The chairman of the International Chamber of Shipping, Esben Poulsson, has set out what he believes the industry would like the International Maritime Organization (IMO) to achieve as part of its CO2 reduction strategy for the shipping sector.
Speaking in Indonesia today at The Economist magazine’s World Ocean Summit, Poulsson feared that unless IMO makes significant progress the industry could be vulnerable to regional action, not only from the EU – which is considering incorporating shipping into the EU Emissions Trading System – but also from Canada or California, which have already introduced carbon pricing.
“We are confident IMO can adopt an ambitious strategy by 2018 matching the spirit of the Paris Agreement. However, IMO needs to agree a baseline year for peak CO2 emissions from shipping, as well as setting out some serious long term aspirations for dramatically cutting the sector’s total CO2 by the middle of the century” Poulsson said.

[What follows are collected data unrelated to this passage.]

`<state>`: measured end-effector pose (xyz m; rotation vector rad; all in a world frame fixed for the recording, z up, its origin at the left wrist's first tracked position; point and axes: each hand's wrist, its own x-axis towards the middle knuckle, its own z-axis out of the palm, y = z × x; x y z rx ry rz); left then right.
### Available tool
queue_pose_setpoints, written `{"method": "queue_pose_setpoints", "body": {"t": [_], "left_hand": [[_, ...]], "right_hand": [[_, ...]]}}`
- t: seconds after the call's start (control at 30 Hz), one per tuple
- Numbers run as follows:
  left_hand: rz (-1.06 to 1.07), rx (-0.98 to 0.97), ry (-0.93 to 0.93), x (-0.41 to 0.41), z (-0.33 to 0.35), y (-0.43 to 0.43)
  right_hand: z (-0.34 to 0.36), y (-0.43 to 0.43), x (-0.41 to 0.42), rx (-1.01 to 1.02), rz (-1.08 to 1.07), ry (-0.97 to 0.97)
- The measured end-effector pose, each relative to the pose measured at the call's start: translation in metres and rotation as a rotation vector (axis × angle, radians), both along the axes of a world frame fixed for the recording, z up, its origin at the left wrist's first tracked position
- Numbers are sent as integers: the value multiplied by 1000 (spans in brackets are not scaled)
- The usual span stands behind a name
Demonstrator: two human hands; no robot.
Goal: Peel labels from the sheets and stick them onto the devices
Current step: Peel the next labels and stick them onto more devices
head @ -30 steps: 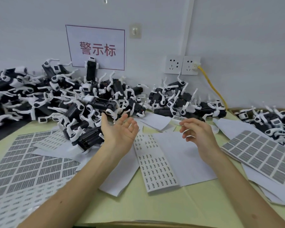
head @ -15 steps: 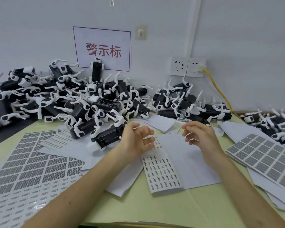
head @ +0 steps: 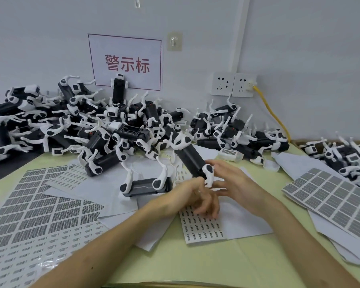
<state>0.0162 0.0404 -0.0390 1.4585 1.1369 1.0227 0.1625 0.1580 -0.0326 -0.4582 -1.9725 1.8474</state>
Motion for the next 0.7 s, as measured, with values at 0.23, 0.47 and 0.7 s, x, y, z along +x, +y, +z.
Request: {"method": "queue_pose_setpoints", "body": {"t": [0.23,0.47,0.7], "left_hand": [[-53,-18,242,0,-2,10],[-61,33,245,-6,1,4],[265,30,176,-12,5,3]], "right_hand": [[0,-6,0,-9,28,44],[0,-2,1,-22,-5,70],[1,10,-1,-54,-299,306]]}}
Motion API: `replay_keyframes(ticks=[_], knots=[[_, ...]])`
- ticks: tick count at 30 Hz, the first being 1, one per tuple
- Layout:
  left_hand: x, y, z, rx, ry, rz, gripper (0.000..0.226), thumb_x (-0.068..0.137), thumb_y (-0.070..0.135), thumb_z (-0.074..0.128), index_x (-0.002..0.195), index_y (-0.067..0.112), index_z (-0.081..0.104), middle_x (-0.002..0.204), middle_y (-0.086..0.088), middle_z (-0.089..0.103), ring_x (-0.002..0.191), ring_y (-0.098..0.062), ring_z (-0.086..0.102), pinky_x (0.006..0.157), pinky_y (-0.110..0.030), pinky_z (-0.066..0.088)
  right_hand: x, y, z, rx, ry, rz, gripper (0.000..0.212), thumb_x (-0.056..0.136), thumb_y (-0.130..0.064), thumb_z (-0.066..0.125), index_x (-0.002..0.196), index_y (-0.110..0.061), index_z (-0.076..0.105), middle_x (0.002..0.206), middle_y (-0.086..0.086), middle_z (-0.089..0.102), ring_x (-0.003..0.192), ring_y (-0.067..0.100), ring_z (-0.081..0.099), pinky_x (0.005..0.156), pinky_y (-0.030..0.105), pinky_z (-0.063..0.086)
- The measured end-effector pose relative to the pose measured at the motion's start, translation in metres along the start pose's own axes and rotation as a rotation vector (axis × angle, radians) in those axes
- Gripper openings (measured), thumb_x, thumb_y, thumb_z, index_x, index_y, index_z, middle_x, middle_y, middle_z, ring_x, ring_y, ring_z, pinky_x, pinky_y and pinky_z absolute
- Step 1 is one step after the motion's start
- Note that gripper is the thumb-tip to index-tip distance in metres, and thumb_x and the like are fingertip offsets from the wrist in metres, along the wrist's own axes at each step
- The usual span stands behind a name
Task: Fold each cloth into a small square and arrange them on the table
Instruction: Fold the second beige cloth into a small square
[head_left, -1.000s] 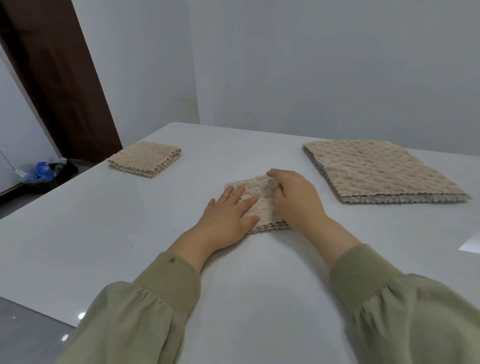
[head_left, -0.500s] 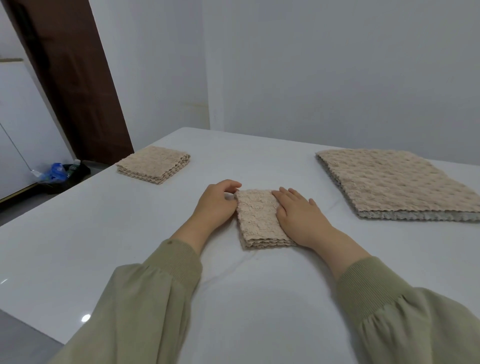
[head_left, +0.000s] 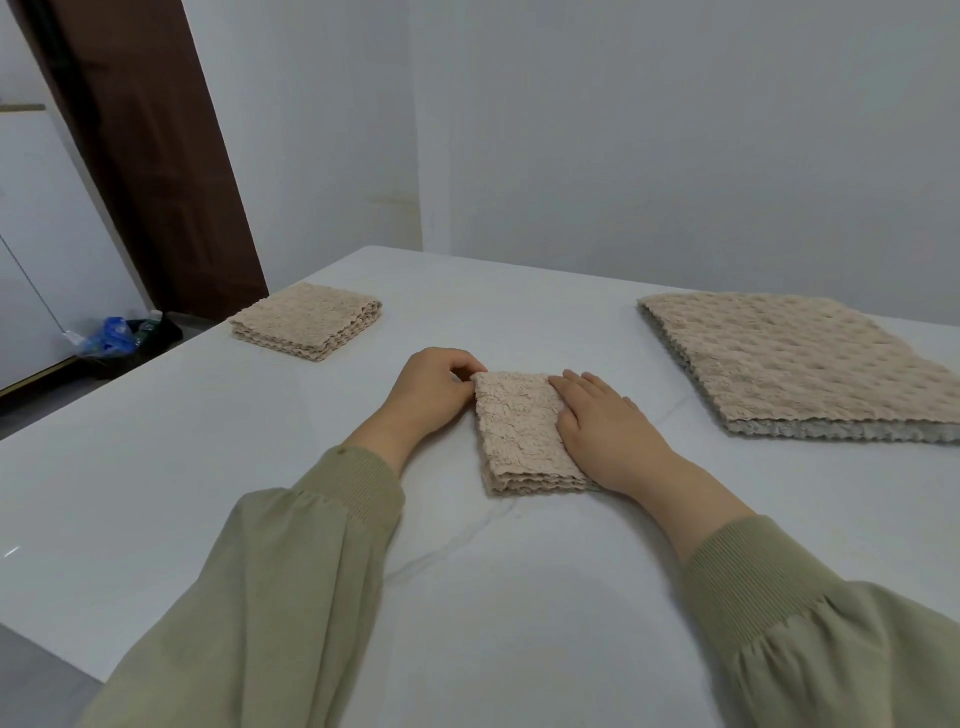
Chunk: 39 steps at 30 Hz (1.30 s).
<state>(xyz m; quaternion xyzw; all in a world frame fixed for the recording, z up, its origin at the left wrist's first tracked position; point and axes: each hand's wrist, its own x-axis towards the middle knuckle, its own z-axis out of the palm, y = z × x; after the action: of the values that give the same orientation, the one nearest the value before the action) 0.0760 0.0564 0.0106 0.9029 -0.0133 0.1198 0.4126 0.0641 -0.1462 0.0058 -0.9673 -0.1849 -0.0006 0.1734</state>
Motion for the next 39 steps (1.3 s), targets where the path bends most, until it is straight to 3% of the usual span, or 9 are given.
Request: replay_keyframes(ticks=[4, 10, 15, 18, 21, 24, 26, 36, 39], knots=[[0.005, -0.003, -0.003, 0.078, 0.04, -0.017, 0.02, 0.08, 0.002, 0.062, 0.073, 0.018, 0.072, 0.074, 0.007, 0.066, 0.073, -0.004, 0.056, 0.062, -0.008, 0.037, 0.001, 0.0, 0.001, 0.002, -0.003, 0.009, 0.048, 0.1, -0.026, 0.023, 0.147, -0.025, 0.023, 0.157, -0.005, 0.018, 0.145, 0.013, 0.01, 0.118, 0.044, 0.011], [0.008, -0.005, 0.001, 0.179, 0.045, -0.093, 0.026, 0.08, 0.004, 0.06, 0.066, 0.025, 0.066, 0.077, 0.006, 0.065, 0.086, -0.016, 0.059, 0.08, -0.03, 0.049, 0.001, 0.0, 0.001, 0.002, -0.012, 0.004, 0.048, 0.099, -0.026, 0.023, 0.147, -0.025, 0.023, 0.157, -0.004, 0.017, 0.145, 0.013, 0.009, 0.117, 0.046, 0.011], [-0.006, -0.004, 0.001, 0.053, 0.137, -0.08, 0.021, 0.091, 0.008, 0.054, 0.098, 0.017, 0.072, 0.107, 0.002, 0.067, 0.108, -0.014, 0.056, 0.088, -0.022, 0.038, 0.0, -0.001, 0.001, 0.004, -0.006, 0.013, 0.049, 0.099, -0.025, 0.023, 0.148, -0.025, 0.022, 0.157, -0.005, 0.017, 0.145, 0.013, 0.009, 0.118, 0.045, 0.01], [-0.024, 0.013, 0.003, 0.007, 0.219, 0.066, 0.031, 0.096, 0.01, 0.044, 0.119, 0.019, 0.063, 0.125, 0.003, 0.059, 0.126, -0.013, 0.041, 0.1, -0.018, 0.027, 0.0, -0.001, 0.001, -0.003, 0.005, 0.006, 0.049, 0.099, -0.025, 0.023, 0.148, -0.024, 0.022, 0.157, -0.004, 0.017, 0.145, 0.014, 0.01, 0.117, 0.046, 0.011], [-0.039, 0.034, 0.016, 0.177, 0.015, 0.149, 0.04, 0.1, 0.019, 0.037, 0.139, 0.016, 0.044, 0.144, -0.002, 0.043, 0.138, -0.015, 0.025, 0.111, -0.025, 0.019, 0.001, 0.0, 0.003, -0.017, 0.015, 0.002, 0.049, 0.098, -0.025, 0.023, 0.148, -0.023, 0.023, 0.157, -0.004, 0.018, 0.145, 0.014, 0.012, 0.117, 0.046, 0.013], [-0.048, 0.032, 0.027, 0.549, -0.359, 0.027, 0.055, 0.102, 0.035, 0.022, 0.151, 0.015, 0.007, 0.159, 0.0, 0.001, 0.146, -0.018, -0.003, 0.117, -0.043, 0.007, 0.002, 0.001, 0.003, -0.032, -0.009, 0.01, 0.05, 0.098, -0.026, 0.023, 0.148, -0.023, 0.021, 0.157, -0.004, 0.016, 0.145, 0.014, 0.01, 0.117, 0.046, 0.011], [-0.048, 0.027, 0.025, 0.604, -0.426, -0.014, 0.058, 0.101, 0.04, 0.018, 0.151, 0.018, -0.002, 0.159, 0.004, -0.009, 0.145, -0.015, -0.01, 0.117, -0.045, 0.002, 0.003, 0.001, 0.002, -0.041, -0.041, 0.024, 0.051, 0.098, -0.026, 0.023, 0.149, -0.022, 0.019, 0.158, -0.004, 0.015, 0.145, 0.013, 0.009, 0.117, 0.046, 0.01], [-0.066, 0.021, 0.021, 0.587, -0.268, 0.049, 0.055, 0.101, 0.043, 0.018, 0.151, 0.024, 0.005, 0.159, 0.006, -0.002, 0.146, -0.017, -0.003, 0.117, -0.043, 0.002, -0.024, 0.016, -0.001, -0.09, 0.03, 0.122, 0.053, 0.098, -0.03, 0.019, 0.15, -0.017, 0.017, 0.158, 0.0, 0.016, 0.145, 0.019, 0.012, 0.116, 0.05, 0.005], [-0.07, 0.021, 0.019, 0.514, -0.196, 0.038, 0.056, 0.1, 0.044, 0.024, 0.151, 0.023, 0.012, 0.159, 0.002, 0.006, 0.146, -0.02, 0.003, 0.118, -0.045, 0.006, -0.035, 0.018, -0.002, -0.025, 0.144, 0.124, 0.052, 0.1, -0.034, 0.022, 0.148, -0.014, 0.022, 0.158, 0.005, 0.016, 0.145, 0.019, 0.011, 0.116, 0.048, 0.005]])
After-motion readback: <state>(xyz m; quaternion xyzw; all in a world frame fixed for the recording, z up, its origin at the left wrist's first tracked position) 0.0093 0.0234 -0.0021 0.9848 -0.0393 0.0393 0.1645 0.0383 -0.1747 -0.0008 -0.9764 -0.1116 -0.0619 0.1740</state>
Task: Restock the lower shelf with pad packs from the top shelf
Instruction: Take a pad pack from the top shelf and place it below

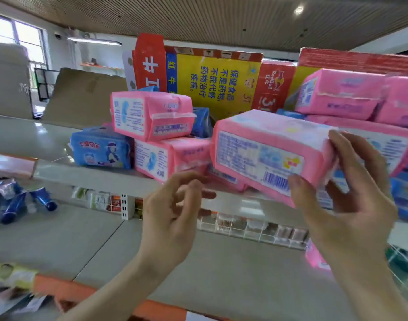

ICS thinks IMO should adopt objectives for the entire sector, not for individual ships, in the same way that governments have already agreed CO2 commitments for their national economies under the Paris Agreement. IMO should also agree a mechanism for delivery which ICS would like to see in place by 2023. If IMO decides to develop a Market Based Measure, ICS claimed in a release today that the “clear preference” of the industry is for a bunker fuel levy.
Poulsson added that any IMO goals that are sufficiently ambitious to allow shipping to play its part in achieving the United Nations ‘2 degree’ climate change target should also be realistic.
“Ambitious CO2 reduction objectives will only be achievable with alternative marine fuels which do not yet exist, although we are very confident that they will be available in the not too distant future,” observed Poulsson.